126 Preventing Bloodborne Pathogen Transmission during Assisted Monitoring of Blood Glucose and Insulin Administration in Long Term Care

Tuesday, June 24, 2014: 3:30 PM-4:00 PM
East Exhibit Hall, Nashville Convention Center
Patricia Bosse , Maine Center for Disease Control and Prevention, Augusta, ME
Mary Kate Appicelli , Maine Center for Disease Control and Prevention, Augusta, ME
Holly Harmon , Maine Health Care Association, Augusta, ME
Peg Shore , Maine Center for Disease Control and Prevention, Augusta, ME
Stephen Sears , Maine Center for Disease Control and Prevention, Augusta, ME

BACKGROUND:  U.S. Centers for Disease Control and Prevention (CDC) investigated multiple outbreaks of viral hepatitis among residents of long term care (LTC) facilities attributed to breaches in infection control during assisted monitoring of blood glucose (AMBG). Blood glucose monitoring is performed to guide therapy for persons with diabetes. Assisted monitoring occurs when a licensed healthcare worker assists with or performs testing for an individual. If devices are used on more than one resident, there is the potential for bloodborne pathogen transmission. This study aims to educate Infection Preventionists (IPs) at LTC facilities in Maine about U.S. CDC’s recommendations for infection control during diabetes care. Our overall goal is to decrease the number of new hepatitis B virus infections in Maine.

METHODS:  In May 2013, we designed and implemented a Knowledge, Attitudes, and Practices (KAP) survey among IPs at 101 LTC facilities that are members of the Maine Health Care Association. We launched an educational campaign from May to October 2013 on infection control during diabetes care. The campaign comprised of a poster highlighting the importance of single use devices, dissemination of this poster and U.S. CDC’s recommendations, and training of healthcare workers at four professional meetings. In January 2014, we sent a post-survey to the same 101 LTC facilities. Survey analysis was performed using Survey Monkey and SAS version 9.3.

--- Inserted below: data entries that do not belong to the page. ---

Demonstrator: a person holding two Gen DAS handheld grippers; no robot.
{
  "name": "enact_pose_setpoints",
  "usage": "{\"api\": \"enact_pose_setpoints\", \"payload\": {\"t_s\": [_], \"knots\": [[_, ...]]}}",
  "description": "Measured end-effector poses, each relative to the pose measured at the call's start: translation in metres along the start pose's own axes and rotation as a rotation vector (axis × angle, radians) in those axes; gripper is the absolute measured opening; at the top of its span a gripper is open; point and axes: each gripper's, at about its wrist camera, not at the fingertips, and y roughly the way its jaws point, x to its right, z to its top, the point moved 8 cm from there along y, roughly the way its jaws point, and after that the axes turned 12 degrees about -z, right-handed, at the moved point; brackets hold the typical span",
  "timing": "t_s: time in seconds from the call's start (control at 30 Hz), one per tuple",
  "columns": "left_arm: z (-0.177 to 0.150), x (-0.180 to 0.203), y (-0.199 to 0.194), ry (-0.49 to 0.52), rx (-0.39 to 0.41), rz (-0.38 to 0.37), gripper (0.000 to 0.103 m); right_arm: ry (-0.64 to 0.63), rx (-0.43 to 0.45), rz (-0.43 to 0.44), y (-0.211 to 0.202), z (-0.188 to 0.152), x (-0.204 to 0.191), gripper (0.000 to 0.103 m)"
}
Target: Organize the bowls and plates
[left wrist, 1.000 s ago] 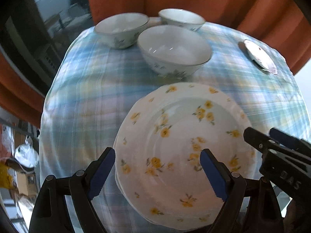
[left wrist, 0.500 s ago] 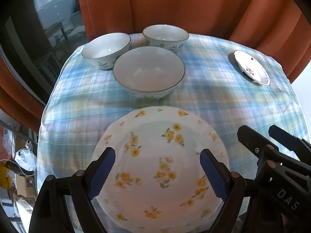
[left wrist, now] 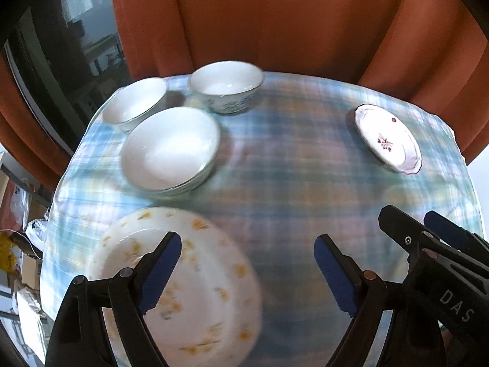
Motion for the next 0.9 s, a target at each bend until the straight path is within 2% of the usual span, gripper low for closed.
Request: {"api": "enact_pose_setpoints", "payload": {"t_s": [0.13, 0.23, 0.33, 0.47, 0.53, 0.73, 0.9], "knots": [[0.009, 0.030, 0.013, -0.008, 0.006, 0.019, 0.090, -0.051, 0.016, 0.022, 0.006, 0.016, 0.025, 0.078], [0.016, 0.052, 0.024, -0.018, 0.009, 0.029, 0.090, -0.088, 0.022, -0.010, 0.012, 0.030, 0.046, 0.087], [0.022, 0.071, 0.036, -0.036, 0.001, 0.042, 0.090, -0.116, 0.030, -0.008, 0.019, 0.042, 0.066, 0.087], [0.034, 0.097, 0.050, -0.038, 0.005, 0.070, 0.089, -0.110, 0.034, 0.055, 0.032, 0.055, 0.095, 0.086], [0.041, 0.109, 0.057, -0.045, 0.012, 0.073, 0.089, -0.117, 0.030, 0.048, 0.040, 0.064, 0.110, 0.086], [0.058, 0.127, 0.080, -0.084, -0.009, 0.102, 0.082, -0.122, 0.031, 0.064, 0.060, 0.094, 0.138, 0.086], [0.077, 0.135, 0.107, -0.067, -0.019, 0.115, 0.077, -0.149, 0.021, 0.064, 0.088, 0.112, 0.144, 0.086]]}}
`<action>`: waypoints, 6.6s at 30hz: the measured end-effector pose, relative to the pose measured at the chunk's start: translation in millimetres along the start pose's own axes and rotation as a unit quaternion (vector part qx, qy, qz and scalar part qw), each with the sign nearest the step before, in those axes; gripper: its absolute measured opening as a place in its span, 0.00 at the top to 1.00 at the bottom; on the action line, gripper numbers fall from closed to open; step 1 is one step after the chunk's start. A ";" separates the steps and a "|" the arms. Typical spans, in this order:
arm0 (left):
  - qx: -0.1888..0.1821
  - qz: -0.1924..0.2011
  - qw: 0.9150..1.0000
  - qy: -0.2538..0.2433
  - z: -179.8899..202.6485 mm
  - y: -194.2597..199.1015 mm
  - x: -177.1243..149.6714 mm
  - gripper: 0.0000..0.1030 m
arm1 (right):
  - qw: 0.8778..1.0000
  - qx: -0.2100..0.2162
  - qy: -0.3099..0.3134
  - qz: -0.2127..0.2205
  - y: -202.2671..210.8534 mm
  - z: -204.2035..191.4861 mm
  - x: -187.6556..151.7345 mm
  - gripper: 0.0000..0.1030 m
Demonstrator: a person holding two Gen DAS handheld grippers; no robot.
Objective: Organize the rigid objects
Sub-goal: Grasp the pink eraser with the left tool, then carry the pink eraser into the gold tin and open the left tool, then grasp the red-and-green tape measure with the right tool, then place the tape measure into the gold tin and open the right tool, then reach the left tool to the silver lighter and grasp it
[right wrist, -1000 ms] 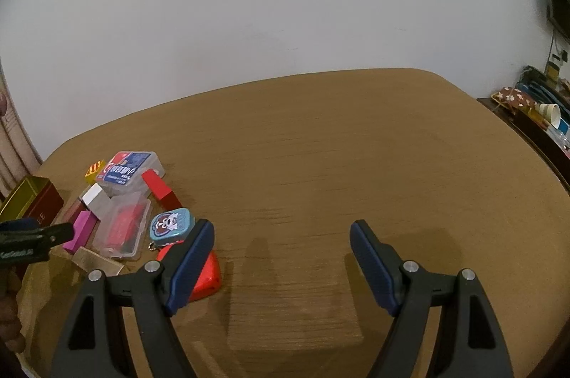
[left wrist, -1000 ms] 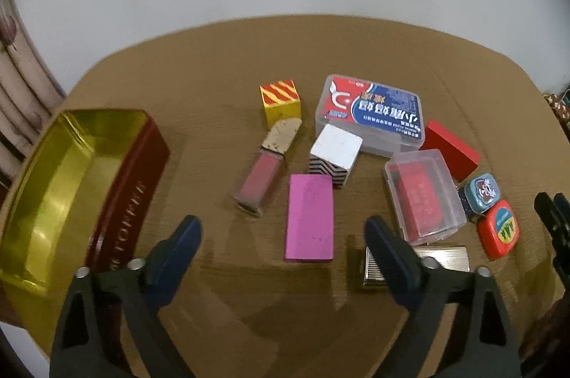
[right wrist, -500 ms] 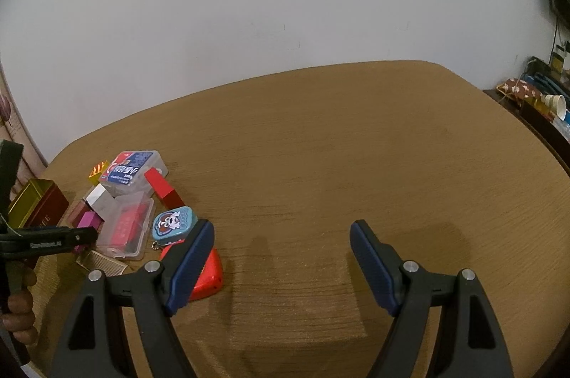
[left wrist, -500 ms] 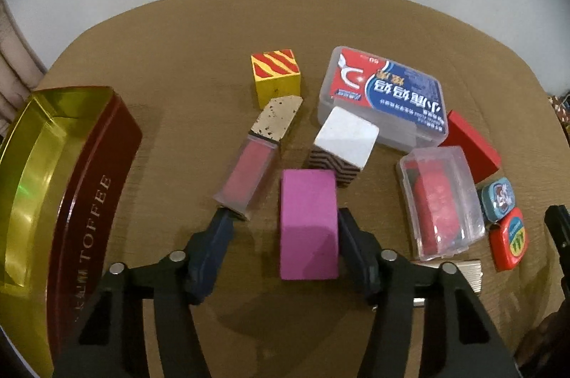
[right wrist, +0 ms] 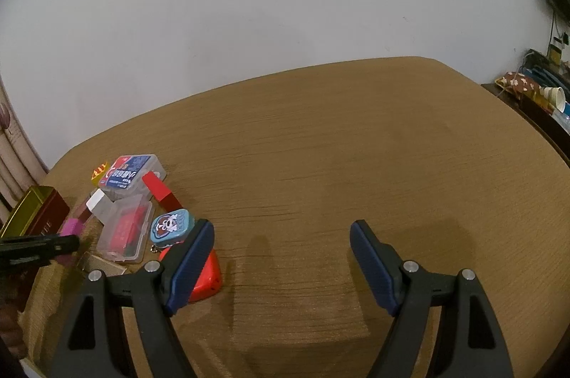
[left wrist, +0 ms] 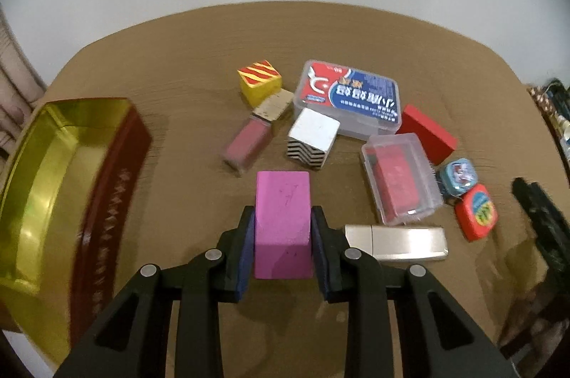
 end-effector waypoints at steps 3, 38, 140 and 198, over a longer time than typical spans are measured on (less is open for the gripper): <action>0.013 0.014 1.000 0.013 -14.8 19.6 14.7 0.74 | 1.000 -0.001 0.001 0.002 -0.1 -0.5 -0.6 0.21; 0.117 -0.051 0.986 0.103 -220.3 -51.7 36.3 0.68 | 0.984 0.081 0.119 -0.103 -14.9 -43.6 -14.6 0.22; -0.142 -0.042 0.972 0.181 -11.8 65.3 -72.7 0.27 | 0.991 0.002 0.103 -0.089 -29.4 24.9 24.2 0.49; 0.055 -0.118 0.988 -0.085 73.4 -27.2 23.9 0.32 | 0.989 0.122 0.006 -0.085 -12.2 54.9 22.3 0.49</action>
Point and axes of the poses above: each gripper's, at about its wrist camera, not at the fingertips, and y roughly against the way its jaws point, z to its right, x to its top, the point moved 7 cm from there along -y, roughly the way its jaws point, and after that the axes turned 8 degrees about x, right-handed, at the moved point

RESULTS:  Twenty-one completed pre-campaign surveys were returned (response rate 21%). Post-campaign survey results will be available by February 2014. Survey respondents worked at their respective facilities for a median of four years. AMBG is performed in all 21 facilities. Devices used for AMBG include glucometers (95.2%), lancets (81.0%), and fingerstick devices (42.9%). Assisted insulin administration is performed in 85.7% of facilities. Devices used for insulin administration include a syringe and multi-use vial of insulin (94.4%), insulin pen (44.4%), and a syringe and single-use vial of insulin (16.7%). All respondents’ facilities have a policy for preventing bloodborne pathogen transmission, although infection control practices related to AMBG and insulin administration are only addressed in 57.1% of policies.

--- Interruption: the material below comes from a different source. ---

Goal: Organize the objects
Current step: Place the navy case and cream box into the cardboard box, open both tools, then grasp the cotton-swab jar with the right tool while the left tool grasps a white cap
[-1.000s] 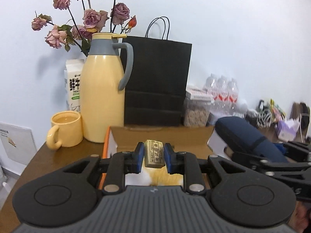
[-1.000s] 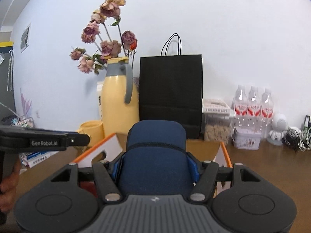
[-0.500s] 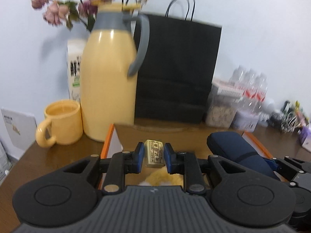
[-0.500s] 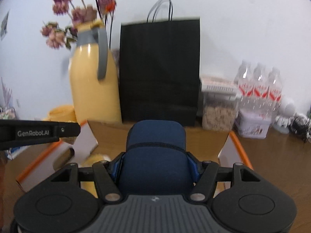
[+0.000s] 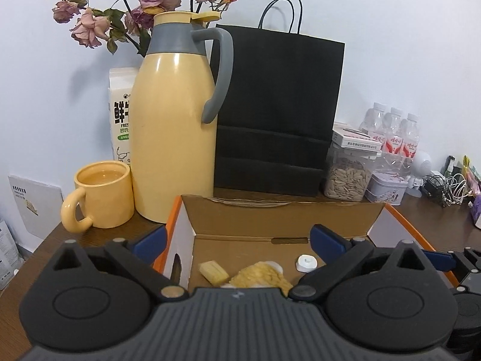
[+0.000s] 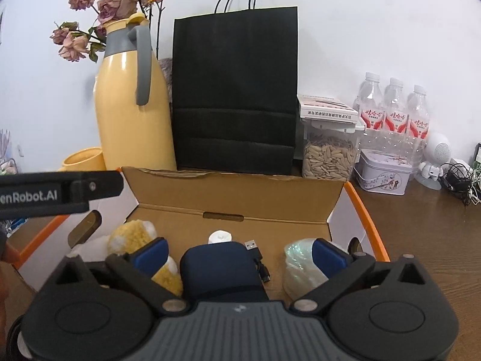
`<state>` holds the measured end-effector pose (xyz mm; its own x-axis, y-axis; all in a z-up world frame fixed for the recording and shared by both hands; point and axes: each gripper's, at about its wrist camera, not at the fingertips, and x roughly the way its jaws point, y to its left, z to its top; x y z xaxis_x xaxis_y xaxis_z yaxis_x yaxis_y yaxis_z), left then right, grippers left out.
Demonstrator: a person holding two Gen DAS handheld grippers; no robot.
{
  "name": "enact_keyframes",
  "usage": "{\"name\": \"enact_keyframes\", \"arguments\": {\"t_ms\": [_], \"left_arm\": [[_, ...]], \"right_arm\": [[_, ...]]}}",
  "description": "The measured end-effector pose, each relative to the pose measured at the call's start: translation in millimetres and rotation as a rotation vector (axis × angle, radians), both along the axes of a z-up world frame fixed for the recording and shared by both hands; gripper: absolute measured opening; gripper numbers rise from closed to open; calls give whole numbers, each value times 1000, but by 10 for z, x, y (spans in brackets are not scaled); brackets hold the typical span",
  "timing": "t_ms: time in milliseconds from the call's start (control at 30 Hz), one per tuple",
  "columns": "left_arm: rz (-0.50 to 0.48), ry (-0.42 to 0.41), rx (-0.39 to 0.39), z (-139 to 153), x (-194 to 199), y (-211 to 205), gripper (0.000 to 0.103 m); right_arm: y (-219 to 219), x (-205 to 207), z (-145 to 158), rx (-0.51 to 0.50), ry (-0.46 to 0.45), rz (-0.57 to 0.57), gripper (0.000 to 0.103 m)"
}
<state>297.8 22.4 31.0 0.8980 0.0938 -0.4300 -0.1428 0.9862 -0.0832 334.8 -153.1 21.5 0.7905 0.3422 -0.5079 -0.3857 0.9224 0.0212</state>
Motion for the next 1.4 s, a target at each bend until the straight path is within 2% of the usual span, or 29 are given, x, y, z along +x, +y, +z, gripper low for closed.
{"name": "enact_keyframes", "arguments": {"t_ms": [200, 433, 633, 833, 1100, 1400], "left_arm": [[-10, -28, 0, 108, -123, -11, 103], [-39, -81, 32, 311, -477, 10, 103], [-43, -79, 57, 350, -808, 132, 103], [-29, -35, 79, 241, -1071, 251, 103], [-29, 35, 80, 25, -1342, 334, 103], [-16, 105, 65, -152, -1508, 387, 103]], "right_arm": [[-63, -105, 132, 21, -35, 15, 103], [-320, -467, 430, 79, -113, 43, 103], [-583, -840, 539, 42, -142, 50, 103], [-824, -1118, 395, -9, -92, 24, 103], [-999, -1344, 64, -28, 11, 6, 103], [-1035, -1317, -113, -34, 62, -23, 101]]}}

CONCLUSIONS:  AMBG is both a common practice in LTC and potential vector for bloodborne pathogens in the absence of infection control. Educating IPs on U.S. CDC’s recommendations is instrumental in preventing outbreaks of viral hepatitis because of their tenure and supervisory role. Changes in knowledge, attitudes, and practices related to infection control during diabetes care will be evaluated upon receipt of post-campaign surveys in February 2014.